SEÇÃO GOI VI. Combinação de expressão reduzida de Cpr1 com outras mutações benéficas
[0097] Em algumas modalidades, além de expressarem quantidades reduzidas de polipeptídeos, Cpr1 opcionalmente, em combinação com outras modificações genéticas que beneficiam a produção de álcool, as presentes células de levedura modificadas incluem, ainda, qualquer número de genes de interesse adicionais que codificam proteínas de interesse. Genes de interesse adicionais podem ser introduzidos antes, durante ou após manipulações genéticas que resultam na expressão reduzida de polipetídeos Cpr1. As proteínas de interesse incluem marcadores selecionáveis, enzimas processadoras de carboidratos e outros polipeptídeos comercialmente relevantes, incluindo, porém sem limitação, uma enzima selecionada dentre o grupo que consiste em uma desidrogenase, uma transcetolase, uma fosfocetolase, uma transladolase, uma epimerase, uma fitase, uma xilanase, uma β-glucanase, uma fosfatase, uma protease, uma α- amilase, uma β-amilase, uma glicoamilase, uma pululanase, uma isoamilase, uma celulase, uma trealase, uma lipase, uma pectinase, uma poliesterase, uma cutinase, uma oxidase, uma transferase, uma redutase, uma hemicelulase, uma mananase, uma esterase, uma isomerase, uma pectinase, uma lactase, uma peroxidase e uma lacase. Proteínas de interesse podem ser secretadas, glicosiladas e modificadas de outra forma. VII. Células de levedura adequadas para modificação
[0098] Leveduras são micro-organismos eucarióticos unicelulares classificados como membros do reino fúngico e incluem organismos dos filos Ascomycota e Basidiomycota. As leveduras que podem ser usadas para a produção de álcool incluem, porém sem limitação, Saccharomyces spp., incluindo S. cerevisiae, bem como Kluyveromyces, Lachancea e Schizosaccharomyces spp. Inúmeras cepas de levedura estão comercialmente disponíveis, muitas das quais foram selecionadas ou geneticamente modificadas para características desejadas, tais coimo alta produção de álcool, rápida taxa de crescimento e semelhantes. Algumas leveduras foram geneticamente modificadas para produzir enzimas heterólogas, tais como glicoamilase ou α-amilase. VIII. Substratos e produtos
[0099] A produção de álcool a partir de vários substratos de carboidrato, incluindo, porém sem limitação, amido de milho, cana-de- açúcar, mandioca e melaço, é bem conhecida, assim como inúmeras variações e melhorias nas condições enzimáticas e químicas e processos mecânicos. Acredita-se que as presentes composições e métodos sejam completamente compatíveis com tais substratos e condições.
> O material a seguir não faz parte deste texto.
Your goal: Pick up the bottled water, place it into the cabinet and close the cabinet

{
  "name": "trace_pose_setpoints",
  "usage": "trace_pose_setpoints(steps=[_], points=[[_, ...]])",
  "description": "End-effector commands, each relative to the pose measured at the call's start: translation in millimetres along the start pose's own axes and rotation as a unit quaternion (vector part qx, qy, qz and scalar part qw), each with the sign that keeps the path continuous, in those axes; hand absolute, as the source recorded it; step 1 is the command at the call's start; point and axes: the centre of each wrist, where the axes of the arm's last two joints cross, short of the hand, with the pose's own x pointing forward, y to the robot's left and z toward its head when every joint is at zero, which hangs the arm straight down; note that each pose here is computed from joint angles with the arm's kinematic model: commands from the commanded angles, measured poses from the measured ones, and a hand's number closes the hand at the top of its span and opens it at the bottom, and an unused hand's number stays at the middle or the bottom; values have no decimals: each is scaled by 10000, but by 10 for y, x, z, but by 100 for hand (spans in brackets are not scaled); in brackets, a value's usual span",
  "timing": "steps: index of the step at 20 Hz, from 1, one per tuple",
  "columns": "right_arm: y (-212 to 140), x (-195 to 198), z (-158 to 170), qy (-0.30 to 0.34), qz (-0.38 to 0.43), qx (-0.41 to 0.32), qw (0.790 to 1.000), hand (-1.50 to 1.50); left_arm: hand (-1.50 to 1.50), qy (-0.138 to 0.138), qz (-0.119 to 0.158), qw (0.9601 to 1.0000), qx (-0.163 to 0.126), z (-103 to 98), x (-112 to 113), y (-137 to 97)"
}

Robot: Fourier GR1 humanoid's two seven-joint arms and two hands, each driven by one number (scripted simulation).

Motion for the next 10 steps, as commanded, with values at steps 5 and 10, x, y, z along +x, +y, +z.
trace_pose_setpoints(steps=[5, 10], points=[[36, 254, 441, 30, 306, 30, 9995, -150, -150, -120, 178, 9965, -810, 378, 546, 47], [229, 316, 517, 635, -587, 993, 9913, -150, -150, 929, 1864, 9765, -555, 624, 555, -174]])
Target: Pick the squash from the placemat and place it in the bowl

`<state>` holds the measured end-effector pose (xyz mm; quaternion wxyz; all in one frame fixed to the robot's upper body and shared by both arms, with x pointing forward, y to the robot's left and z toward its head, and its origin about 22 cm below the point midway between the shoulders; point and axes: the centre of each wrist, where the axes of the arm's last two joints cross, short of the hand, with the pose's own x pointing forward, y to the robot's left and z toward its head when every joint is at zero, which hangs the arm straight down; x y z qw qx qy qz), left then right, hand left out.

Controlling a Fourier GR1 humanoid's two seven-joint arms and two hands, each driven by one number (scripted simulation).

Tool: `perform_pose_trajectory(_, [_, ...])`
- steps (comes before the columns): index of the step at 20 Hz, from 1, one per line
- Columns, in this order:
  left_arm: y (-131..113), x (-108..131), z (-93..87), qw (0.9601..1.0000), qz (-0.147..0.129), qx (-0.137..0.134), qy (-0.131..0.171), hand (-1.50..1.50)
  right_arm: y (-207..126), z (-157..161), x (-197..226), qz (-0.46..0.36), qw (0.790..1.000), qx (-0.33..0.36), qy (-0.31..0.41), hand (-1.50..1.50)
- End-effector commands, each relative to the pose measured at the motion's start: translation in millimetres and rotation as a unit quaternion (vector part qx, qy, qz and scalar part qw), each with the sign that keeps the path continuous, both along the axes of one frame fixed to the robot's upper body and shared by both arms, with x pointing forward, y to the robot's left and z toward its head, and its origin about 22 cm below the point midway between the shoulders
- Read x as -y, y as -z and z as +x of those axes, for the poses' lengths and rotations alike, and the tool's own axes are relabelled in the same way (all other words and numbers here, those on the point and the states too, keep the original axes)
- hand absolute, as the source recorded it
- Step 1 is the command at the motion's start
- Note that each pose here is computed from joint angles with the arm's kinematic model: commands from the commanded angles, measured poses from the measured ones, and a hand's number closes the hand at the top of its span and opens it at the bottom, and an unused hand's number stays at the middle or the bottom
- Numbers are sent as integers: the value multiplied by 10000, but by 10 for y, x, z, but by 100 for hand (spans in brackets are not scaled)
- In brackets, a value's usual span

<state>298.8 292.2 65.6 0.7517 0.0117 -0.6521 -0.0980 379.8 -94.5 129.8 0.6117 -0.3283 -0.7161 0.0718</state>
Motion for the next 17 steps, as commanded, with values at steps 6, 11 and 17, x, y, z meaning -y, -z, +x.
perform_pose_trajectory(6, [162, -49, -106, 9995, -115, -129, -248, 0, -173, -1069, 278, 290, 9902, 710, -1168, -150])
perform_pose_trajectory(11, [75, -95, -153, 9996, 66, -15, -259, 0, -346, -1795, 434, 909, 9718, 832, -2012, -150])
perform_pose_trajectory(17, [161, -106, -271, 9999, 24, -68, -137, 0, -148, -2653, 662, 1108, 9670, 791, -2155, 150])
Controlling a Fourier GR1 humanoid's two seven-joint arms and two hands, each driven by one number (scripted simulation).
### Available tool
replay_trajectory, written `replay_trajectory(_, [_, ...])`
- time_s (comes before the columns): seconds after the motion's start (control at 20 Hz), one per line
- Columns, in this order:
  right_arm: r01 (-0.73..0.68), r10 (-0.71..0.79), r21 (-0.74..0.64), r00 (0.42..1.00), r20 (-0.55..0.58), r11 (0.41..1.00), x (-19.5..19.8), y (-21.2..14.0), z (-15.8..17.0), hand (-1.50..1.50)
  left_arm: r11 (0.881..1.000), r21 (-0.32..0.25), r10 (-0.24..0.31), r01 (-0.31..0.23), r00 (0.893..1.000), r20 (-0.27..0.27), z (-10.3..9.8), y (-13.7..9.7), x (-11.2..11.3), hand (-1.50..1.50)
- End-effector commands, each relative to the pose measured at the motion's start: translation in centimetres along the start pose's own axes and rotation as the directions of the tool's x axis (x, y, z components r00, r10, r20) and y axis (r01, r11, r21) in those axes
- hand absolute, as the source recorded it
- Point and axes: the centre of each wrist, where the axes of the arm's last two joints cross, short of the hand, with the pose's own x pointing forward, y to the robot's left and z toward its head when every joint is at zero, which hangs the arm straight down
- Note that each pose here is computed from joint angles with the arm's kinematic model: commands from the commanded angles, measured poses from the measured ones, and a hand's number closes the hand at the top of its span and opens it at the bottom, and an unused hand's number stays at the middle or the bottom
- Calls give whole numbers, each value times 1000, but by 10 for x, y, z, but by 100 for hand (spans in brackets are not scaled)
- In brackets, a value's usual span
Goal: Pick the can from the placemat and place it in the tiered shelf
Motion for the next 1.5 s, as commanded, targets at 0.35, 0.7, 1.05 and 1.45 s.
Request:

[00100] Produtos de fermentação de álcool incluem o composto orgânico que tem um grupo funcional hidroxila (-OH) ligado a um átomo de carbono. Álcoois exemplificativos incluem, porém sem limitação, metanol, etanol, n-propanol, isopropanol, n-butanol, isobutanol, n- pentanol, 2-pentanol, isopentanol e álcoois superiores. Os álcoois combustíveis mais comumente produzidos são etanol e butanol.
[00101] Esses e outros aspectos e modalidades das presentes cepas e métodos serão evidentes para o versado na técnica em vista da presente descrição. Os exemplos a seguir destinam-se a ilustrar adicionalmente, mas não a limitar, as cepas e os métodos.
EXEMPLOS Exemplo 1. Deleção de YDR155c em Saccharomyces cerevisiae
[00102] A triagem genética foi realizada para identificar mutantes de S. cerevisiae com capacidade para a produção de etanol melhorada após 24 horas de fermentação, e inúmeros genes candidatos foram identificados e selecionados para testes adicionais (dados não mostrados). Um dos genes selecionados para análise adicional foi YDR155c, que codifica Cpr1. A sequência de aminoácidos de Cpr1 é fornecida abaixo como a SEQ ID Nº: 1.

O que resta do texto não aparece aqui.